Resulta oportuno destacar que en este ejercicio de reflexión sobre violencia delincuencial, no se abordan estadísticas de disminución del delito de extorsión, porque si bien en este período estos programas ayudaron a disminuir muertes violentas, el delito de extorsión, según la percepción ciudadana, persiste en el cotidiano salvadoreño. A esta disminución hay que agregar el pacto entre pandillas, ya que, según entrevistas realizadas por medios informativos de El Salvador a voceros de estos grupos, el acuerdo entre pandillas consistía en la disminución de homicidios pero no se abordaba la erradicación de las extorsiones mientras existieran las condiciones de exclusión al acceso educativo, laboral y social de estos grupos frente al quehacer de la sociedad salvadoreña.

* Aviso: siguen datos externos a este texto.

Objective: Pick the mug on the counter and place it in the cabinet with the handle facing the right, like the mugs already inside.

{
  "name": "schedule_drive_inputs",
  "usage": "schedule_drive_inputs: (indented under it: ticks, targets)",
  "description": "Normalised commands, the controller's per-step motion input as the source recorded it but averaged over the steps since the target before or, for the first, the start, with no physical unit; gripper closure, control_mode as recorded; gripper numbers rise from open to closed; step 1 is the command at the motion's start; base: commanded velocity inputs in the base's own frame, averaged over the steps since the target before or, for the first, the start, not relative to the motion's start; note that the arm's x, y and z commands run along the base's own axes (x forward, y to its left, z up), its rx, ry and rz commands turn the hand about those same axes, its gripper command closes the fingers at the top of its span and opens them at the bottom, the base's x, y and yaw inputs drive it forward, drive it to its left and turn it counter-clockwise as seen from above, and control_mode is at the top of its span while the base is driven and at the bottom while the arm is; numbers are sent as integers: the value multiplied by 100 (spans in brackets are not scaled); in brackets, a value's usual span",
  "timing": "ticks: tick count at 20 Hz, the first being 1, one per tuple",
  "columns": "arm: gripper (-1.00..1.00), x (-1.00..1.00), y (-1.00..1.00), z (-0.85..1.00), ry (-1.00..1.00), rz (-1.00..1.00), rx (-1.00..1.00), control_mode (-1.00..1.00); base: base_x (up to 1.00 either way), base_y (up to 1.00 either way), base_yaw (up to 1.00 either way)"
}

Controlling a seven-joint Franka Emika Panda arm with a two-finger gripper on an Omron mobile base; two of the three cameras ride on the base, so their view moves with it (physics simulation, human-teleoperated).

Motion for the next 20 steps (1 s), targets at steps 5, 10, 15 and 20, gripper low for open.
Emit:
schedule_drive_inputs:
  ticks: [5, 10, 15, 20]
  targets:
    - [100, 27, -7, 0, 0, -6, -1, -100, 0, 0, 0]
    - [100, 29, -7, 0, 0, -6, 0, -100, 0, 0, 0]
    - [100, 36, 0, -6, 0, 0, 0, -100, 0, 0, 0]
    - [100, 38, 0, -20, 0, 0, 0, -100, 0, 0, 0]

En estas dos vías de análisis, de prevención y de rehabilitación, es imperativo que estos programas incluyan a jóvenes en “riesgo social” y a jóvenes que sean parte de los grupos arriba señalados que deseen acceder a programas de capacitación que les permitan tener otra forma de vida, obtener un trabajo digno para mantener a sus familias, no ser discriminados por vivir en comunidades en riesgo, y de esta forma construir una cultura de paz que sustituya la cultura de violencia actual. Pero qué triste realidad, Juan dice: “Que bien fuera encontrar un trabajo pero no me dan porque vivo en la Santa Anita, y por gusto estudié mi bachillerato”. Así, miles de jóvenes de comunidades no encuentran oportunidades y son sometidos a la exclusión social. Este círculo es tan cotidiano que para muchos lectores sea hasta “normal” aceptar esta realidad. La señora Marta dice: “Mi hijo está preso, tiene llagas por todo su cuerpo, y en el mismo cuarto de unos 3 por 5 metros hay como 120 internos, eso no es de Dios, usted”, ¿Podrá haber rehabilitación en estas condiciones?

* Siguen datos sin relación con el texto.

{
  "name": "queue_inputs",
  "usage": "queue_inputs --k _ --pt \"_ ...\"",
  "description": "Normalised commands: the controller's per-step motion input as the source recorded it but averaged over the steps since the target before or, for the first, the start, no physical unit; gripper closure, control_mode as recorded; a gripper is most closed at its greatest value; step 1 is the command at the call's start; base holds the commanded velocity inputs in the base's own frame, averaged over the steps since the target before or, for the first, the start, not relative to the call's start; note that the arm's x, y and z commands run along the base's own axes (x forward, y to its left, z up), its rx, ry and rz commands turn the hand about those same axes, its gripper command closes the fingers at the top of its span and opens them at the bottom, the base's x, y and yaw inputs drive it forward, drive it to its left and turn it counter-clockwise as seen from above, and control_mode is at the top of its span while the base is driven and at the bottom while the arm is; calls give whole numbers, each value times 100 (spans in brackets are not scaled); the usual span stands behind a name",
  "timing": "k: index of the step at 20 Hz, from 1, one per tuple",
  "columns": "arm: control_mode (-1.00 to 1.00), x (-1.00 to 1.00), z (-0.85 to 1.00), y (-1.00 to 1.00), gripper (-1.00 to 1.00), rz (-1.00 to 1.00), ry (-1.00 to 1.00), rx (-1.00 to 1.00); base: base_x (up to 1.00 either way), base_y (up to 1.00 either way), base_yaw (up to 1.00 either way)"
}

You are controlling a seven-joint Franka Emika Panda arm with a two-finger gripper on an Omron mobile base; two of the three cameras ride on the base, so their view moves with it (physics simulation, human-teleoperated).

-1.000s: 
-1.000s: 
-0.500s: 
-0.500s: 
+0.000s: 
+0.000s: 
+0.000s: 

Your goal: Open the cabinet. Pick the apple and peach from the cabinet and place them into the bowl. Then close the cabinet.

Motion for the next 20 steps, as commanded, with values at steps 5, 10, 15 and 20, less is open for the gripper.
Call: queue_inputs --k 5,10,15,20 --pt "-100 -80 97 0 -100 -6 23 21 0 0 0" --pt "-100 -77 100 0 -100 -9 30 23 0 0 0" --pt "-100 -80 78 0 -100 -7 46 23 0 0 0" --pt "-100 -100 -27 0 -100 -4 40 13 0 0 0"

En este orden de ideas, casi nadie, o “nadie”, cree que las pandillas puedan ser productivas para la sociedad, puesto que el tema se ha politizado al extremo que se analiza desde el fanatismo partidario y no desde la realidad comunitaria, y las posibilidades reales de que el ser humano pueda cambiar su forma de ver la vida y de enfrentarla. ¿Qué pasaría si en las cárceles se crearan verdaderos talleres de producción de artesanías y que los presos obtuvieran un salario para mantener a sus familias y no tener que delinquir? ¿Qué pasaría si se creara una oficina de exportación de estos productos no tradicionales a mercados de compatriotas en Estados Unidos y Europa? ¿Qué pasaría si se crearan condiciones penitenciarias dignas, puesto que los privados de libertad solo han perdido sus derechos civiles y políticos pero no su condición de personas? ¿Qué pasaría si el tema no se politizara y se abordara desde una perspectiva de ver las comunidades como un potencial productivo y de desarrollo sostenible para el país?

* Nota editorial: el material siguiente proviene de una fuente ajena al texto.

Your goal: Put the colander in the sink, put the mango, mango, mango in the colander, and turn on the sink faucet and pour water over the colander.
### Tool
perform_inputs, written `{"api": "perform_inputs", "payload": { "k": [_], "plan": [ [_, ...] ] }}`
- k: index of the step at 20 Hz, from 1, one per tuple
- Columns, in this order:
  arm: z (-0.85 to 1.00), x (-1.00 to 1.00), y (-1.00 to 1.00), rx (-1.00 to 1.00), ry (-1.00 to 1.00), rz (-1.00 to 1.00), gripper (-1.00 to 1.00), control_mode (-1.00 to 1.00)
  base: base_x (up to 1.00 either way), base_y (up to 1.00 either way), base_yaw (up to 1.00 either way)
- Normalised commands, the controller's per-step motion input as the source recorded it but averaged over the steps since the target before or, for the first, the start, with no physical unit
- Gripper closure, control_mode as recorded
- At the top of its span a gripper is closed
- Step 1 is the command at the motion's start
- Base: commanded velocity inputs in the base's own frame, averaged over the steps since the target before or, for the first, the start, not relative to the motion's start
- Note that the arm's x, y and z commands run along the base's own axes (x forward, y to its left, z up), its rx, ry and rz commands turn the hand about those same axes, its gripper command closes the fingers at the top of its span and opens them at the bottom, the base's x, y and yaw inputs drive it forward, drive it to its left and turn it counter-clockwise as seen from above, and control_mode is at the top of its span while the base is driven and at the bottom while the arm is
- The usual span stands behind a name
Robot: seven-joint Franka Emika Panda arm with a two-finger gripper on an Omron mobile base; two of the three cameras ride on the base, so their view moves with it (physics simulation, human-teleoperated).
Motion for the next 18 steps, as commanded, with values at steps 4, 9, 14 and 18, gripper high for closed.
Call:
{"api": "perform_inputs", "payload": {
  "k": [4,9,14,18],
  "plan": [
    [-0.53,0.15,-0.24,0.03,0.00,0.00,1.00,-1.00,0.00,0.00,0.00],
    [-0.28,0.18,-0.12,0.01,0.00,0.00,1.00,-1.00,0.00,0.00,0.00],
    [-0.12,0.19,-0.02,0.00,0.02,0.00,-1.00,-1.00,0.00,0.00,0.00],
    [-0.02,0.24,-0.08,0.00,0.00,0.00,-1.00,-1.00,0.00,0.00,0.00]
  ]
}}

¡Cuidado! Parece ser que usted piensa que el escritor está a favor de la delincuencia. Contundentemente le digo que no es así. Creo que a las personas que infringen la ley se les debe juzgar bajo los procedimientos que la ley establece y recibir las penas que correspondan. Pero es precisamente en esta línea de pensamiento que difiero de la política gubernamental de exterminio, dado que la vida humana debe ser preservada independientemente de la condición social de las personas. Las familias en las comunidades sueñan con un El Salvador que dignifique a sus ciudadanos, donde nuestros hijos e hijas tengan reales oportunidades de superación en una cultura de paz.

Finalmente, cerramos haciendo la pregunta ¿Podemos crear una cultura de paz en un contexto de exterminio? ¿Podríamos como salvadoreños valorar realmente la vida?